REQUIRED WORK: Nothing outside the stretch is wanted. Repeat exactly the lines of the listing below from the one that contains "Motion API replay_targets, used" through the one that contains "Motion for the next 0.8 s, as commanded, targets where", both ends included.

== == ==

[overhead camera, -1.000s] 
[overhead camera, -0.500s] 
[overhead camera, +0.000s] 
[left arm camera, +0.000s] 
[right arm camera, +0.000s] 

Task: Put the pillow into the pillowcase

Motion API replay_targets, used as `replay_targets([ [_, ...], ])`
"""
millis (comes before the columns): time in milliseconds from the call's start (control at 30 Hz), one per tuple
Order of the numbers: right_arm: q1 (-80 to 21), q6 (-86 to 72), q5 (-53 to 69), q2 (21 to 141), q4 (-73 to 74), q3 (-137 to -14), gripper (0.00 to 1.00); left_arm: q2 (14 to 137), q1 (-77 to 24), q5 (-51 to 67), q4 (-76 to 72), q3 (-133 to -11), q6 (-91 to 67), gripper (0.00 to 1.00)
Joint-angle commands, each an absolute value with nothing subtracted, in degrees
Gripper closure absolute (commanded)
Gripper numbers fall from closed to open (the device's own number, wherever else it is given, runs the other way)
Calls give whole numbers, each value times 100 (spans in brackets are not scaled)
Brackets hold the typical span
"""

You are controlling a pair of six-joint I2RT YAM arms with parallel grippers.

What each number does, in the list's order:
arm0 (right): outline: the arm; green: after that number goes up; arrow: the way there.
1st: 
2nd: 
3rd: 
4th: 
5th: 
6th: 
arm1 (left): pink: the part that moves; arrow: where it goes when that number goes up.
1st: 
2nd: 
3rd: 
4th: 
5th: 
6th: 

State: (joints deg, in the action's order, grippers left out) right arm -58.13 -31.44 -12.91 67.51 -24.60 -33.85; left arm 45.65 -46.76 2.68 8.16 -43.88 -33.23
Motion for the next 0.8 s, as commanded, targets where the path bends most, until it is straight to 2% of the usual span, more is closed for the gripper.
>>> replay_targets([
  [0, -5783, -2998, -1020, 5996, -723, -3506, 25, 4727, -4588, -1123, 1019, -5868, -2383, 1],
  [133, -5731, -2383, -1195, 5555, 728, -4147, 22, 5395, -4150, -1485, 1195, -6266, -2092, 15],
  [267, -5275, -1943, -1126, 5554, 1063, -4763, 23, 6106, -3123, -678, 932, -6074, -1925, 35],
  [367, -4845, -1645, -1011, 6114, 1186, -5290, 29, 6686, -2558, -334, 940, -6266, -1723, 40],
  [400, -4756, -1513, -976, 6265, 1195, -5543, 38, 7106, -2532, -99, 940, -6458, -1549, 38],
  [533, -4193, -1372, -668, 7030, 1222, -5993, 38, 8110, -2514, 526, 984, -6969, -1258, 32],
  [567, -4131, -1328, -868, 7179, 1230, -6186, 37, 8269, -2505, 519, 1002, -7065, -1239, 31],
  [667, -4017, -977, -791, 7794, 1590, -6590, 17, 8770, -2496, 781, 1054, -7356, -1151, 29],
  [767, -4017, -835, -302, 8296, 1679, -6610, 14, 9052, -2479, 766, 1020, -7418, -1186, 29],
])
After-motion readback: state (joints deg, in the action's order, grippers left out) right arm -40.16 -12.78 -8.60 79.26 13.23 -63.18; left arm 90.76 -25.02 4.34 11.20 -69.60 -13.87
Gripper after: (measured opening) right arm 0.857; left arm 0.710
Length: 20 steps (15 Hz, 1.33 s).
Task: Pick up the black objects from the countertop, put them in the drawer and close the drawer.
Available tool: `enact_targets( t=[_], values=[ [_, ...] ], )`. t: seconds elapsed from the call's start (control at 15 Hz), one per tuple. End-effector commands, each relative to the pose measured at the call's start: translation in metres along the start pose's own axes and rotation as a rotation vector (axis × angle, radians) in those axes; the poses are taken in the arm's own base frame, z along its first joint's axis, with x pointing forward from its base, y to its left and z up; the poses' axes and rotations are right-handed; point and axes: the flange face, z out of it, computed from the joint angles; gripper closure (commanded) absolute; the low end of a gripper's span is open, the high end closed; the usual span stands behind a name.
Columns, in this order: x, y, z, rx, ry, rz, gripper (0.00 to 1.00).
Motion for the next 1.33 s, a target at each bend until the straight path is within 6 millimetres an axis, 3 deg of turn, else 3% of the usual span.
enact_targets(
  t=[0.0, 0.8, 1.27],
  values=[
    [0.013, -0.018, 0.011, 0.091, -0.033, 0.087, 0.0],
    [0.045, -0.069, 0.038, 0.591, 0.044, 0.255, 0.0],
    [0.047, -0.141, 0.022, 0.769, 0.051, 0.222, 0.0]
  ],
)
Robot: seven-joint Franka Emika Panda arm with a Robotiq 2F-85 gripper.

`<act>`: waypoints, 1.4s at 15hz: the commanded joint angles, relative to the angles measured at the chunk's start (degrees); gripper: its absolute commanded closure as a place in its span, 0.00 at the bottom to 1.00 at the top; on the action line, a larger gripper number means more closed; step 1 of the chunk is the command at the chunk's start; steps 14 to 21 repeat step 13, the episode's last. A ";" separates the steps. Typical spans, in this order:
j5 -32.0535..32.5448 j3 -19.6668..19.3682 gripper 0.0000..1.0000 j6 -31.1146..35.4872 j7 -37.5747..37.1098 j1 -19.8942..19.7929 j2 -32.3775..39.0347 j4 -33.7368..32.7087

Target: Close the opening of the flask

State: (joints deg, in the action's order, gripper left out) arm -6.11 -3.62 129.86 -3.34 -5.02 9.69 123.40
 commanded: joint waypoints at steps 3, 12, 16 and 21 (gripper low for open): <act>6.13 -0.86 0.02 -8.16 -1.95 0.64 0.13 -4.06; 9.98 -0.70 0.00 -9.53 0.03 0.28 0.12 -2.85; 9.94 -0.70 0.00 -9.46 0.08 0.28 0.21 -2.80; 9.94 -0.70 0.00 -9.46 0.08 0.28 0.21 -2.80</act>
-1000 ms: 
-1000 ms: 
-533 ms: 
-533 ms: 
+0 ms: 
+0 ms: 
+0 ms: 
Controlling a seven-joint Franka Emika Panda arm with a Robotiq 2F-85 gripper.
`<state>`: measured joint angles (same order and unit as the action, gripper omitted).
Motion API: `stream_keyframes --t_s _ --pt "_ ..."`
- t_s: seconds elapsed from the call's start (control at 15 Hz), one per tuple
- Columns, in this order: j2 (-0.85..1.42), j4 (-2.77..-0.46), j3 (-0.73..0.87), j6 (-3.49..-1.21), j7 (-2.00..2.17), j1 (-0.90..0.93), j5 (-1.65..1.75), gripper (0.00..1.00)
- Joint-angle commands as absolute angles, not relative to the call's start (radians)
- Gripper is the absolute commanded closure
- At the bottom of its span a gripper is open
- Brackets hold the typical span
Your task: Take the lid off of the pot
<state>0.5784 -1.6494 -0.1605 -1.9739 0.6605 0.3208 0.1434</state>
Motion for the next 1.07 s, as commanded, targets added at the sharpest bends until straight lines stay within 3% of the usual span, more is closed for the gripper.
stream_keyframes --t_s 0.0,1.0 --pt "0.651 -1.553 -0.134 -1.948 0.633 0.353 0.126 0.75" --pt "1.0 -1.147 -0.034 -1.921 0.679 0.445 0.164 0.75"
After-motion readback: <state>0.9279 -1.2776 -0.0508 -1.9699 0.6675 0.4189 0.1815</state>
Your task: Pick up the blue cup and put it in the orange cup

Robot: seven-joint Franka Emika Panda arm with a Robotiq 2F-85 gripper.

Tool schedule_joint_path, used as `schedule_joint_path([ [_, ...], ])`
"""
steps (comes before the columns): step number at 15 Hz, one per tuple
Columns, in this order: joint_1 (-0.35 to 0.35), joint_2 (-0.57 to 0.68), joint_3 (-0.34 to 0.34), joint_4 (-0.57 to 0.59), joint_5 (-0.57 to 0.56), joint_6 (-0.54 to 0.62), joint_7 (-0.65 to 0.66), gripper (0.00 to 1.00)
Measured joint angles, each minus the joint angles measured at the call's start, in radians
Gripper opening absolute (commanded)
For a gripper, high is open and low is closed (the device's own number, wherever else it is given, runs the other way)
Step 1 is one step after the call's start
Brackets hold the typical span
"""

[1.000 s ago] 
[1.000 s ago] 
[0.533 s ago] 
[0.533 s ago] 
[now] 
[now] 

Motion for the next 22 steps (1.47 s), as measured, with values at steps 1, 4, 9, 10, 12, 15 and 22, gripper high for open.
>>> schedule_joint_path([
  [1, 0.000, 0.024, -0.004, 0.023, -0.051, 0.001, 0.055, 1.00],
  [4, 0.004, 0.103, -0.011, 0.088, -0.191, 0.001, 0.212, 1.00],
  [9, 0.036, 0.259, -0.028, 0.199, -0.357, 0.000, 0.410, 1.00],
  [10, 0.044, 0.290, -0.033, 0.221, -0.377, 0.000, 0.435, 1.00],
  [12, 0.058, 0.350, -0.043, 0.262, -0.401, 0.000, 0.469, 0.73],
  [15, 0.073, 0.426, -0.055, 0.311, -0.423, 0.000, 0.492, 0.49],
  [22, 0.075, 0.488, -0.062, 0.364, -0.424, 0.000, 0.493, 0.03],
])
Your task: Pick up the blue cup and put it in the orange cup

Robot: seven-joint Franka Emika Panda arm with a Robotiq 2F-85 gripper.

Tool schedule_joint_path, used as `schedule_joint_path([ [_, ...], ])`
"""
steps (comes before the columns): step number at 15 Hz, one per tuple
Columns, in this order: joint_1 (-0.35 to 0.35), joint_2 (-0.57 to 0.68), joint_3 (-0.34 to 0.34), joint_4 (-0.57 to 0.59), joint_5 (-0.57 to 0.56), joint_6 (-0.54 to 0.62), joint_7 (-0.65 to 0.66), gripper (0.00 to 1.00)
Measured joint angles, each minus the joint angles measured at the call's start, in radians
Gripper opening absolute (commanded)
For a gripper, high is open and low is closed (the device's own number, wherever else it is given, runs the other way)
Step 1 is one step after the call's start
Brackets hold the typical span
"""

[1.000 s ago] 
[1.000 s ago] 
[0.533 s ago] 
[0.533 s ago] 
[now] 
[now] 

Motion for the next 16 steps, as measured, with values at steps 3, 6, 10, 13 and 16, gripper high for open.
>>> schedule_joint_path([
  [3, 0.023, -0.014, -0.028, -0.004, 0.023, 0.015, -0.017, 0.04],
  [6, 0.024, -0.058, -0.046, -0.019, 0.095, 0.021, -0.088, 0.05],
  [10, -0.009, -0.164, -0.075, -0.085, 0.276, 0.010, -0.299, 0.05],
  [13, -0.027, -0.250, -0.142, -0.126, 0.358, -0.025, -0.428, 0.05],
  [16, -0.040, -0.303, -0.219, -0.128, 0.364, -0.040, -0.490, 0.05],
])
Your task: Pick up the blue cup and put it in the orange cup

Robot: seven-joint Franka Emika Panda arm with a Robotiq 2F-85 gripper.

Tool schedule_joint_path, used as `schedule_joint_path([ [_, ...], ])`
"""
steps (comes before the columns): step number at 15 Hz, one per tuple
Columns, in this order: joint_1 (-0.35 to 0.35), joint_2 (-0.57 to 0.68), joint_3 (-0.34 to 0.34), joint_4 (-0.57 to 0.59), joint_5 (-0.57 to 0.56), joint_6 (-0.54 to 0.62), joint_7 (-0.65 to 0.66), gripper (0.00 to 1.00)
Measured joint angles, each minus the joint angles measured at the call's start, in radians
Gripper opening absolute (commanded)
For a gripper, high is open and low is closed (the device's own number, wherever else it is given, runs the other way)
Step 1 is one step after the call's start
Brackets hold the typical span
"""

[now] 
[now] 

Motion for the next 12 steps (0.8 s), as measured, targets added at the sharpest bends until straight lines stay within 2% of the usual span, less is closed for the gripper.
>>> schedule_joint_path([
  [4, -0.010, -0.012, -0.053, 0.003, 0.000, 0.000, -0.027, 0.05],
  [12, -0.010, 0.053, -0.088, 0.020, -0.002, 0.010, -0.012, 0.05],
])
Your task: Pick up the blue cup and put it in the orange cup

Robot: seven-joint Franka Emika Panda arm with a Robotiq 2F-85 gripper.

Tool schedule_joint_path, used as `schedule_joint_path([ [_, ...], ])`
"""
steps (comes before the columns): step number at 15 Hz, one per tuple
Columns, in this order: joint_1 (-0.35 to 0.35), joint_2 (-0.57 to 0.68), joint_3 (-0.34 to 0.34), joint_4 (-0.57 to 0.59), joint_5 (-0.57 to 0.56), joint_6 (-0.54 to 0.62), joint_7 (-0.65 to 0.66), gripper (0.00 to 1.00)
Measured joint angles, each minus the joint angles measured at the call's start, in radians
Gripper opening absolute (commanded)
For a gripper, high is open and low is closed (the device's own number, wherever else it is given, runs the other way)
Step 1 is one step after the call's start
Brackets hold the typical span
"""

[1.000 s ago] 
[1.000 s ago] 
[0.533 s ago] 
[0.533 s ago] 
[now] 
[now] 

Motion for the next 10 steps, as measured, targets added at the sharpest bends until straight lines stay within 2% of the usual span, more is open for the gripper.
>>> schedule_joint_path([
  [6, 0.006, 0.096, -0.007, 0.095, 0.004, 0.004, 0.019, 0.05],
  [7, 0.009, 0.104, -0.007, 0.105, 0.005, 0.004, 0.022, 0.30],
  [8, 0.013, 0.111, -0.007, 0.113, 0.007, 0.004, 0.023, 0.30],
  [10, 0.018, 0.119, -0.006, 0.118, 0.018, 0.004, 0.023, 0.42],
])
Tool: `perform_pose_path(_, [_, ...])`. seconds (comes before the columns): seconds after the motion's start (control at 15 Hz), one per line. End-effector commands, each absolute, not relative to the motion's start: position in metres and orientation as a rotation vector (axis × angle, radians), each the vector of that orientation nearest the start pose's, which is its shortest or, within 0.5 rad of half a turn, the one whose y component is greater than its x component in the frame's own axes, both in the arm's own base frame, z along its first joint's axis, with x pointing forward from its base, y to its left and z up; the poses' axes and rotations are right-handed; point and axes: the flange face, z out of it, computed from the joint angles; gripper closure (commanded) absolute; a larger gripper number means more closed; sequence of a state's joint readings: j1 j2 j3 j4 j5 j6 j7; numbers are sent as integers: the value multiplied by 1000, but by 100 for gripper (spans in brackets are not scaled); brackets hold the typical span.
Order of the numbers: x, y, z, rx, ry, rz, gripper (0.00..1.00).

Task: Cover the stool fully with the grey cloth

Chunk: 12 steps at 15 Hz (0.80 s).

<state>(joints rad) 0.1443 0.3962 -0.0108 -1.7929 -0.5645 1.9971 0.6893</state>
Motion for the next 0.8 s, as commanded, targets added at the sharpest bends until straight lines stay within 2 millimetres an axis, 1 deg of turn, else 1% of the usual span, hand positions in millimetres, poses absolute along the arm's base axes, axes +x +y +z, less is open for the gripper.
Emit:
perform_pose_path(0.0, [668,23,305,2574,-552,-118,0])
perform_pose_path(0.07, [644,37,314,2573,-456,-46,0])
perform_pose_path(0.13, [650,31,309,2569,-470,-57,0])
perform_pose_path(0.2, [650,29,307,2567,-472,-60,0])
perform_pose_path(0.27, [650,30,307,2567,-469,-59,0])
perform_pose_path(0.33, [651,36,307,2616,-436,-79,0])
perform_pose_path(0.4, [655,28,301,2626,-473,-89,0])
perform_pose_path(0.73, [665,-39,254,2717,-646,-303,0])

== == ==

TASK OUTPUT:
Motion API replay_targets, used as `replay_targets([ [_, ...], ])`
"""
millis (comes before the columns): time in milliseconds from the call's start (control at 30 Hz), one per tuple
Order of the numbers: right_arm: q1 (-80 to 21), q6 (-86 to 72), q5 (-53 to 69), q2 (21 to 141), q4 (-73 to 74), q3 (-137 to -14), gripper (0.00 to 1.00); left_arm: q2 (14 to 137), q1 (-77 to 24), q5 (-51 to 67), q4 (-76 to 72), q3 (-133 to -11), q6 (-91 to 67), gripper (0.00 to 1.00)
Joint-angle commands, each an absolute value with nothing subtracted, in degrees
Gripper closure absolute (commanded)
Gripper numbers fall from closed to open (the device's own number, wherever else it is given, runs the other way)
Calls give whole numbers, each value times 100 (spans in brackets are not scaled)
Brackets hold the typical span
"""

You are controlling a pair of six-joint I2RT YAM arms with parallel grippers.

What each number does, in the list's order:
arm0 (right): outline: the arm; green: after that number goes up; arrow: the way there.
1st: 
2nd: 
3rd: 
4th: 
5th: 
6th: 
arm1 (left): pink: the part that moves; arrow: where it goes when that number goes up.
1st: 
2nd: 
3rd: 
4th: 
5th: 
6th: 

State: (joints deg, in the action's order, grippers left out) right arm -58.13 -31.44 -12.91 67.51 -24.60 -33.85; left arm 45.65 -46.76 2.68 8.16 -43.88 -33.23
Motion for the next 0.8 s, as commanded, targets where the path bends most, until it is straight to 2% of the usual span, more is closed for the gripper.

This completes the required output.